• **Problem to work on**: Say how many lines in the material below include "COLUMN". The answer is the number alone.

• **Material to process**:

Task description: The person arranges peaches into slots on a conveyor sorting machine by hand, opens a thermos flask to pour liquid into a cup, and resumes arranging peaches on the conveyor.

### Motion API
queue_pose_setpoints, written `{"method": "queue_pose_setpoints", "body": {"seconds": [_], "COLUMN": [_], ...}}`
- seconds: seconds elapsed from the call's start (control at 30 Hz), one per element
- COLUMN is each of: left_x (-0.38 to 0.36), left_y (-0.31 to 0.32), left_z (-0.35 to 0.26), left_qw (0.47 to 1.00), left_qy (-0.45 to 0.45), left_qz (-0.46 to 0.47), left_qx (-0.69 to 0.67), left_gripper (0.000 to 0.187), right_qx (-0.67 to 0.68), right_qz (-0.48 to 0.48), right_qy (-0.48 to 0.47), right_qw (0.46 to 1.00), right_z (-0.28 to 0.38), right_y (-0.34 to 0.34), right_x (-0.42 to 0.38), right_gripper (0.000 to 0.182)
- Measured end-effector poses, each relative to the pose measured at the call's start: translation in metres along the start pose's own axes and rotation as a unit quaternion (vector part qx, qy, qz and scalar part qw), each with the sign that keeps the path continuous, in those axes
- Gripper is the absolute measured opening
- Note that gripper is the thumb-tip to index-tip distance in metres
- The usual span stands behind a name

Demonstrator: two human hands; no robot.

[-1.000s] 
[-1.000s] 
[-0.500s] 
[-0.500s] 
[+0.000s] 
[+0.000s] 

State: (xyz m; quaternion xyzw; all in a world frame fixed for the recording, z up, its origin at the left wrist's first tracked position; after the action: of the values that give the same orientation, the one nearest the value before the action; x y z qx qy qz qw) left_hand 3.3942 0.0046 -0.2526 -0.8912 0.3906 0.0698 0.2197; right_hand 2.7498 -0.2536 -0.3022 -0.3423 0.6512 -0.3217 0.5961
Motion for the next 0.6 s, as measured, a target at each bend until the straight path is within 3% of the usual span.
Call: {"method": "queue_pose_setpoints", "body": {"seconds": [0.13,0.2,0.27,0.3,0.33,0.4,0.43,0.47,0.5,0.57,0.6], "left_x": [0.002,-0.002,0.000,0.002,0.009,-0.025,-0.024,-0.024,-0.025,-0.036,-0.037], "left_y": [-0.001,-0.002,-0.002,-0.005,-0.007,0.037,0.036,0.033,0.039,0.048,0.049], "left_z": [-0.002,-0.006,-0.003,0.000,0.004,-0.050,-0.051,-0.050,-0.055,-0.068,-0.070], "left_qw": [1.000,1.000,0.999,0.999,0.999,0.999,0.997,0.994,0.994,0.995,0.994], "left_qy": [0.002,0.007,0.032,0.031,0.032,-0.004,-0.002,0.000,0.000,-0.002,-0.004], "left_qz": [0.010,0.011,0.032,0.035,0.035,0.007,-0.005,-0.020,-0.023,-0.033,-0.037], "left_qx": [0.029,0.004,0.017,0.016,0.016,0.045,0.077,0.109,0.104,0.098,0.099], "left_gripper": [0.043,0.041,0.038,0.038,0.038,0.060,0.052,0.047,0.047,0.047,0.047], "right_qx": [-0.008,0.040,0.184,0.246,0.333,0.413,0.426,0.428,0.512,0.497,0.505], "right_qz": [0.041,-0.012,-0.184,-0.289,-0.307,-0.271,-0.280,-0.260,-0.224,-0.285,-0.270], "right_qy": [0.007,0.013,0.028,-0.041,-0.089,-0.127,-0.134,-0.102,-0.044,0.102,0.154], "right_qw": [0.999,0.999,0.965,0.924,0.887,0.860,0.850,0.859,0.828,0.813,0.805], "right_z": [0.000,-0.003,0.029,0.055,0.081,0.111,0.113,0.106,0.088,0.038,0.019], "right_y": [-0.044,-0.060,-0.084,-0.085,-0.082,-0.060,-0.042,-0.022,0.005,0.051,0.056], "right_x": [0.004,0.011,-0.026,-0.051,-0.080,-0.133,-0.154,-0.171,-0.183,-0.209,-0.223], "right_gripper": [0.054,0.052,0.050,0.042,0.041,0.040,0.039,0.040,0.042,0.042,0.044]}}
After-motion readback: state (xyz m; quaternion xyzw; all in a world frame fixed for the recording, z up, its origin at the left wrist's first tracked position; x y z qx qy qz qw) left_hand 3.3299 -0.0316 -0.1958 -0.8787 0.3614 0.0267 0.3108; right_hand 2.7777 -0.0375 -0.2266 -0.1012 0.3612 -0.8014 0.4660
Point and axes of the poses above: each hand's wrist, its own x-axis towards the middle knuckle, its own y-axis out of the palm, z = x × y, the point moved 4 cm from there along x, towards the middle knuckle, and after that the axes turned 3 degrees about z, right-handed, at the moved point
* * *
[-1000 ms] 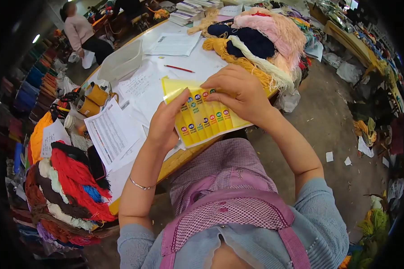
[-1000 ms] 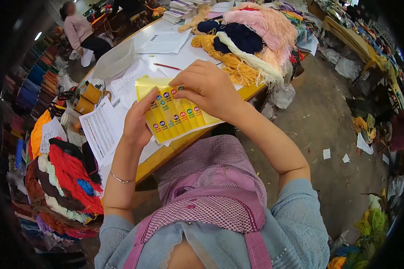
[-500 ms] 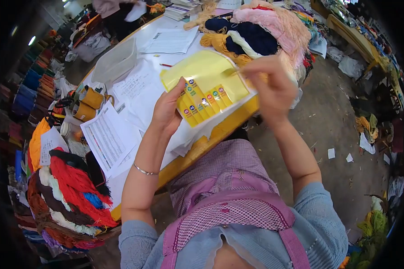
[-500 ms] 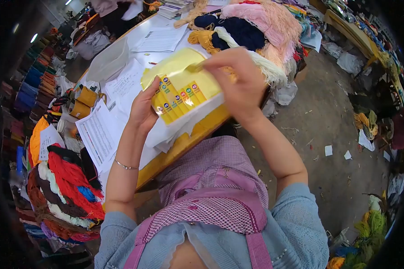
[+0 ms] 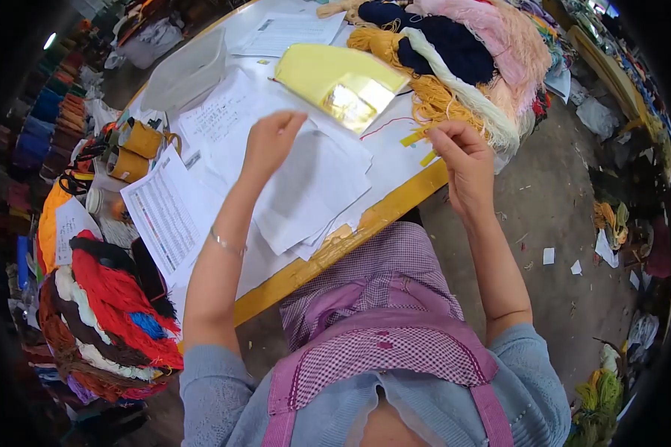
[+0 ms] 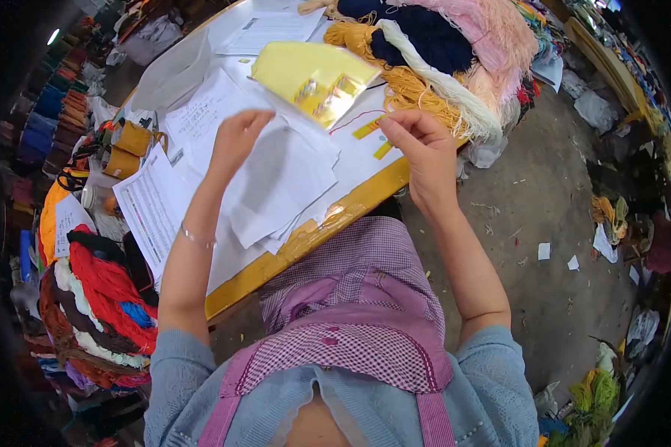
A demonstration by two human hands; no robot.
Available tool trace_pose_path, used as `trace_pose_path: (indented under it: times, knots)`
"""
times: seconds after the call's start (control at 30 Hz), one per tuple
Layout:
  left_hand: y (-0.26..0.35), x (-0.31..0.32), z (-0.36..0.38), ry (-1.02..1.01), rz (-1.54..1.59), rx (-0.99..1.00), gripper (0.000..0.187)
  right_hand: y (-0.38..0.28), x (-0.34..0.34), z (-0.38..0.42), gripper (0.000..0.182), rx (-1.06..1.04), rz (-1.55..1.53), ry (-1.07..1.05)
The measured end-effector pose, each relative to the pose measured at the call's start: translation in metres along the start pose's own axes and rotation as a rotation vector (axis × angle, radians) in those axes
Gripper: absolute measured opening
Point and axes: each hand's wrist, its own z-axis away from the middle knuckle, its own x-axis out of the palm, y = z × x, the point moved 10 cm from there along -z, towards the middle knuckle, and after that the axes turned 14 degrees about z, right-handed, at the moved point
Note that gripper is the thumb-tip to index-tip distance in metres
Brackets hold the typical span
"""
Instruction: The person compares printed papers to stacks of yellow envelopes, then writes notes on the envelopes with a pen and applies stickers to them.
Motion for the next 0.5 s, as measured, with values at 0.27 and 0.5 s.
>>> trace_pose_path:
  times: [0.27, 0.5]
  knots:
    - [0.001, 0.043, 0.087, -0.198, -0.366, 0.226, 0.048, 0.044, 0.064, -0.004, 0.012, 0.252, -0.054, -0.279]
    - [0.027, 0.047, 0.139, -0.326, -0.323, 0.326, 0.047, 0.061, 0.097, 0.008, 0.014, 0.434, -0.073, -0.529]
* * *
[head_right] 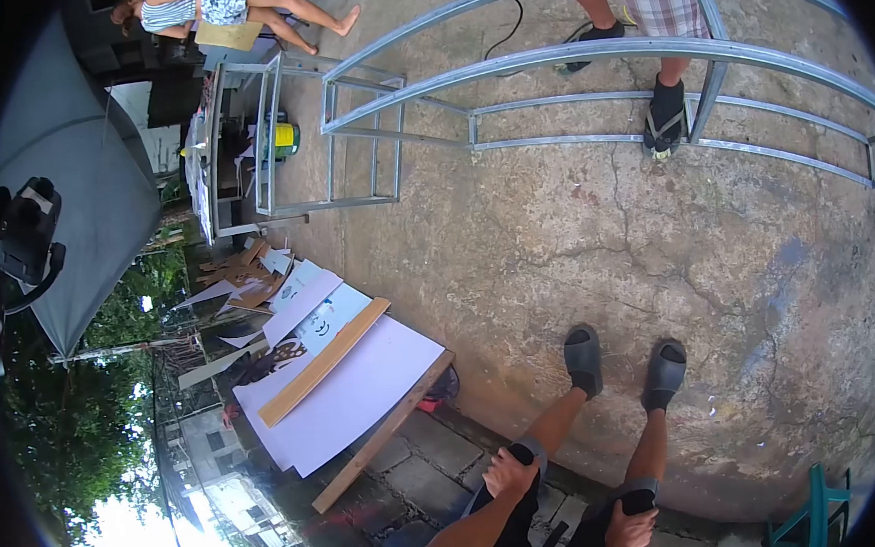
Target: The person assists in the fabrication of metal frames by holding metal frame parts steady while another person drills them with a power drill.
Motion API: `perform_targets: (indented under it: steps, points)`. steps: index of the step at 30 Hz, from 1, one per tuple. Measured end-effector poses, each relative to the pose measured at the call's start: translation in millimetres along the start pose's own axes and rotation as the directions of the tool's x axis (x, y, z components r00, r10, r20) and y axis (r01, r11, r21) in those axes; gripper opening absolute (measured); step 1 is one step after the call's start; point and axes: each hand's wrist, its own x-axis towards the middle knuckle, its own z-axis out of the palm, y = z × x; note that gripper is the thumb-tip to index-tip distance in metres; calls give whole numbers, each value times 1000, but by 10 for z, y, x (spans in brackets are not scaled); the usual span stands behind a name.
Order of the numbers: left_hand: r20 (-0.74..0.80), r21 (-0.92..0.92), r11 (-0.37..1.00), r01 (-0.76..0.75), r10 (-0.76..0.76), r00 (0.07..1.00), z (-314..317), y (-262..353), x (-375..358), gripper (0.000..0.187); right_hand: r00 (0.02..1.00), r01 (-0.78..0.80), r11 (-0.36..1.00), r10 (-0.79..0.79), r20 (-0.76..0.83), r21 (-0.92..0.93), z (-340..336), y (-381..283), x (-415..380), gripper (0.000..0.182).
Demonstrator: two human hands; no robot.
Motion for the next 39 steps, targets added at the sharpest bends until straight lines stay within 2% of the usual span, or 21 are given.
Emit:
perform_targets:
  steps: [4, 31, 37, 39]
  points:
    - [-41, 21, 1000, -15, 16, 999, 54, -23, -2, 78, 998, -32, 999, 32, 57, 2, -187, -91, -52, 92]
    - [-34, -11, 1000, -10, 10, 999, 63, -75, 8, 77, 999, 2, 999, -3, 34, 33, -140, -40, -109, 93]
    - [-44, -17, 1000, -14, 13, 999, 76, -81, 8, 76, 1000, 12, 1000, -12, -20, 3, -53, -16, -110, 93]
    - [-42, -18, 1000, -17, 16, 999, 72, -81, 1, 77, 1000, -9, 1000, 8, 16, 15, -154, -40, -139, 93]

• **Exercise result**: 2